[Dataset items]
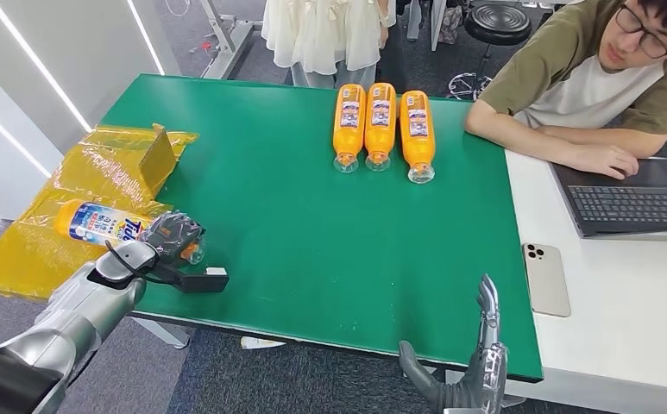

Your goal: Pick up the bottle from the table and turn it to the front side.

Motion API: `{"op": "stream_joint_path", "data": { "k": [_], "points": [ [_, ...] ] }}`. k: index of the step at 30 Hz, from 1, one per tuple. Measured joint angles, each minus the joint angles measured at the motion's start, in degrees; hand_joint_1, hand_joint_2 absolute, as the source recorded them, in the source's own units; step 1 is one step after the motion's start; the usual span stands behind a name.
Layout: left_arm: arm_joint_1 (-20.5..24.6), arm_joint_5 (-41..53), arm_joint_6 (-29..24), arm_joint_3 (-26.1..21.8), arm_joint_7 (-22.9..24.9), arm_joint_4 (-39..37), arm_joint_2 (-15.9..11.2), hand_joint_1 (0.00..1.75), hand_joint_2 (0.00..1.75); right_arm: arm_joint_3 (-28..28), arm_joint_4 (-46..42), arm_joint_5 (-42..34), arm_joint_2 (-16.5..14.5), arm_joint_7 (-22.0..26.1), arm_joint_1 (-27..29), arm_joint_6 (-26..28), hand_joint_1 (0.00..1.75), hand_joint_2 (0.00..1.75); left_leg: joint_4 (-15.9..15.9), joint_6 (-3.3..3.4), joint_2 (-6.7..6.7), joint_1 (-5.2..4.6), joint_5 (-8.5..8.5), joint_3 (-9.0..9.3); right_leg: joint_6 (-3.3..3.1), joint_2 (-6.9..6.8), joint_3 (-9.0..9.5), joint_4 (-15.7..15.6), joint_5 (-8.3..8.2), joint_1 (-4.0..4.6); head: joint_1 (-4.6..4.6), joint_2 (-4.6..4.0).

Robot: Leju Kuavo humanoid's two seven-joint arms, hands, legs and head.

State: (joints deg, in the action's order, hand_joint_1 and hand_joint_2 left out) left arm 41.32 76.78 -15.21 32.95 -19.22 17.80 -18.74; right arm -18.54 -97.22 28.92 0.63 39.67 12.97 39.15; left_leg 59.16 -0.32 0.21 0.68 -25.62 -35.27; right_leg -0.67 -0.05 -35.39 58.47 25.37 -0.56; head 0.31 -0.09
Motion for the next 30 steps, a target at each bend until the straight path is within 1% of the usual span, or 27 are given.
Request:
{"op": "stream_joint_path", "data": {
  "k": [5,6,7,9,10,11,14,17,19,24,28,30],
  "points": [
    [-0.1,-0.6,0.1,-0.2,-0.9,-0.1,0.1,1.75,1.75,-0.2,0.3,-0.2,0.2,0.0,-0.3,0.0,0.0,1.75,0.0,0.0,0.0,0.0,0.0,0.0,0.0,0.0,0.01,0.0,0.0,0.0,0.01,0.0],
    [-0.2,-0.8,0.1,-0.3,-1.1,-0.1,0.2,1.7,1.75,-0.3,0.4,-0.2,0.3,0.0,-0.4,0.0,0.0,1.75,0.0,0.0,0.0,0.0,0.0,0.0,0.0,0.0,0.01,0.0,0.0,0.0,0.01,0.0],
    [-0.4,-1.0,-0.1,-0.5,-1.1,-0.1,0.3,1.33,1.75,-0.4,0.5,-0.2,0.4,-0.1,-0.5,0.0,0.0,1.75,0.0,0.0,-0.01,-0.01,0.0,0.01,0.0,-0.01,0.02,0.0,0.0,-0.01,0.0,0.0],
    [-0.8,-1.0,-0.9,-0.7,-0.7,-0.1,0.6,0.45,1.75,-0.9,0.7,-0.6,0.6,-0.4,-0.9,0.0,0.0,1.75,0.0,0.0,-0.03,-0.01,0.0,0.02,0.01,-0.04,0.05,0.0,0.01,-0.02,0.0,0.0],
    [-1.1,-0.9,-1.5,-0.8,-0.2,-0.1,0.8,0.07,1.75,-1.1,0.9,-1.0,0.8,-0.5,-1.1,0.0,0.0,1.75,0.0,0.0,-0.06,-0.02,0.0,0.03,0.01,-0.09,0.07,0.0,0.01,-0.02,0.01,0.0],
    [-1.4,-0.6,-2.2,-1.0,0.4,-0.1,1.0,0.0,1.75,-1.3,1.0,-1.5,1.1,-0.6,-1.3,0.0,0.0,1.75,0.0,0.0,-0.11,-0.02,0.0,0.04,0.01,-0.15,0.08,0.0,0.02,-0.03,0.01,0.0],
    [-2.1,-0.2,-4.1,-1.4,2.1,-0.1,1.6,0.0,1.75,-1.6,1.4,-2.2,1.8,-0.2,-1.5,0.0,0.0,1.75,0.0,0.0,-0.21,-0.03,0.0,0.04,0.0,-0.29,0.13,0.0,0.04,-0.03,0.01,0.0],
    [-2.3,-1.7,-4.9,-2.5,1.8,-0.1,2.0,0.0,1.75,-1.9,1.7,-2.0,1.9,-0.2,-1.5,0.0,0.0,1.75,0.0,0.0,-0.19,-0.03,0.0,0.07,0.0,-0.28,0.16,0.0,0.03,-0.03,0.01,0.0],
    [-2.5,-4.1,-5.2,-3.8,0.1,-0.1,2.4,0.0,1.75,-2.1,1.8,-2.1,2.0,-0.3,-1.5,0.0,0.0,1.75,0.0,0.0,-0.18,-0.03,0.0,0.09,0.0,-0.27,0.17,0.0,0.03,-0.03,0.0,0.0],
    [-3.5,-10.2,-5.5,-8.7,-6.9,-0.1,3.8,0.0,1.75,-2.7,2.7,-4.2,2.4,0.0,-2.2,0.0,0.0,1.75,0.0,0.0,-0.18,-0.02,0.01,0.09,-0.01,-0.26,0.16,0.0,0.02,-0.03,-0.01,0.0],
    [-3.8,-12.0,-5.5,-11.5,-9.4,-0.1,4.9,0.0,1.75,-2.9,3.3,-4.0,2.5,0.2,-2.6,0.0,0.0,1.75,0.0,-0.01,-0.18,-0.02,0.01,0.09,-0.01,-0.24,0.14,0.0,0.02,-0.02,0.01,0.0],
    [-3.8,-14.2,-6.6,-12.7,-11.4,0.0,5.2,0.0,1.75,-3.1,3.4,-3.5,2.4,0.0,-2.6,0.0,0.0,1.75,0.0,-0.01,-0.16,-0.02,0.01,0.09,-0.01,-0.21,0.12,0.0,0.02,-0.02,0.01,0.0]
  ]
}}
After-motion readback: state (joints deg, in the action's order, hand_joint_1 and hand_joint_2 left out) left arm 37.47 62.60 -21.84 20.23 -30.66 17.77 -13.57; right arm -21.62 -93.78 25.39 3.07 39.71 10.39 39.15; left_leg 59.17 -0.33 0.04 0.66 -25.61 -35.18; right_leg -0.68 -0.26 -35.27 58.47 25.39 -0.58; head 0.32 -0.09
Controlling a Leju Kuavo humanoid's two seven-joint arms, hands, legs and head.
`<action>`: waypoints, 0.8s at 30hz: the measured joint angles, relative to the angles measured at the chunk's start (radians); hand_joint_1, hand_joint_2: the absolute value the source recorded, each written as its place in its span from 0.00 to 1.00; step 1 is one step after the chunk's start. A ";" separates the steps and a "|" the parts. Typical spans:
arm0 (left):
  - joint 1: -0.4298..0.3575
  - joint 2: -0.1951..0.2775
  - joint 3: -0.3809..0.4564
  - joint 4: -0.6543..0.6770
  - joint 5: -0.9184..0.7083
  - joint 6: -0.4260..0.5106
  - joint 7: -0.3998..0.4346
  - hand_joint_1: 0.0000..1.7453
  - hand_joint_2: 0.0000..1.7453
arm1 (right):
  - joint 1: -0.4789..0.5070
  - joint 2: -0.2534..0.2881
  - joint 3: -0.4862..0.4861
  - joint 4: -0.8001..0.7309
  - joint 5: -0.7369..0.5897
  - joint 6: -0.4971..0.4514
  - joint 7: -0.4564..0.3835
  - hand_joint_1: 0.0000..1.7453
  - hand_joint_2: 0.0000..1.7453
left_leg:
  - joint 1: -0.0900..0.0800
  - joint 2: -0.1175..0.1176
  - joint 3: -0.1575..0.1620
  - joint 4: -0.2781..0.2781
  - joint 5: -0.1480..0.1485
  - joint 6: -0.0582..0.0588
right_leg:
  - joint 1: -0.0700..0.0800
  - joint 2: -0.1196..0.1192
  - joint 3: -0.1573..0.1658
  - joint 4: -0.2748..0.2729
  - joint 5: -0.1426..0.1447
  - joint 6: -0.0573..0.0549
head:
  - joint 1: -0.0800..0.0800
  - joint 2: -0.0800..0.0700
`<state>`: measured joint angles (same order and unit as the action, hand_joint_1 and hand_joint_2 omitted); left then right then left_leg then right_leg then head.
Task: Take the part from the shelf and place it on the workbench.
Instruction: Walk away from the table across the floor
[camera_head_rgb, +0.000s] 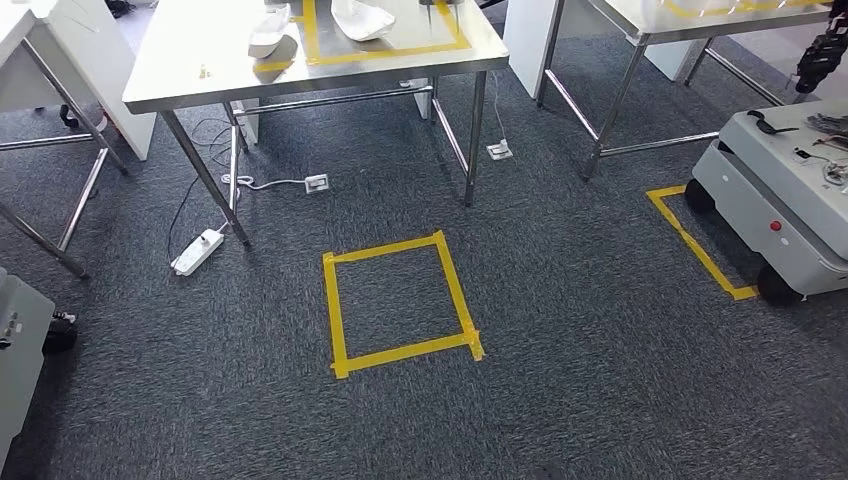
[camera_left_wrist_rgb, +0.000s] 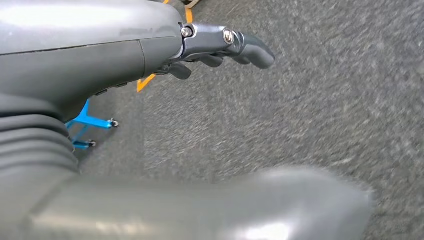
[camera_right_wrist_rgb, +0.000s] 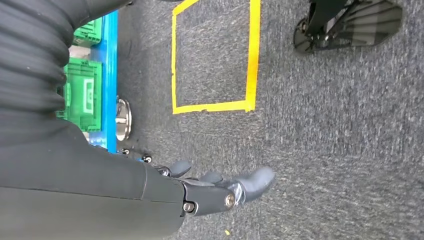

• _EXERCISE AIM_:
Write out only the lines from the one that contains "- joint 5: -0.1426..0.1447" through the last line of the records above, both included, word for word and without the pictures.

• _ANSWER TO THIS EXERCISE_:
  - joint 5: -0.1426..0.1447
  - joint 6: -0.0573..0.0549
head:
  - joint 1: -0.0800..0.0800
  - joint 2: -0.0800..0.0700
`<state>`: measured joint angles (same order and unit as the action, hand_joint_1 and hand_joint_2 omitted); left then right then left_leg then right_leg then head.
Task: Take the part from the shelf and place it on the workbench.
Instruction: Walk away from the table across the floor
[camera_head_rgb, +0.000s] 
[camera_left_wrist_rgb, +0.000s] 
[camera_right_wrist_rgb, +0.000s] 

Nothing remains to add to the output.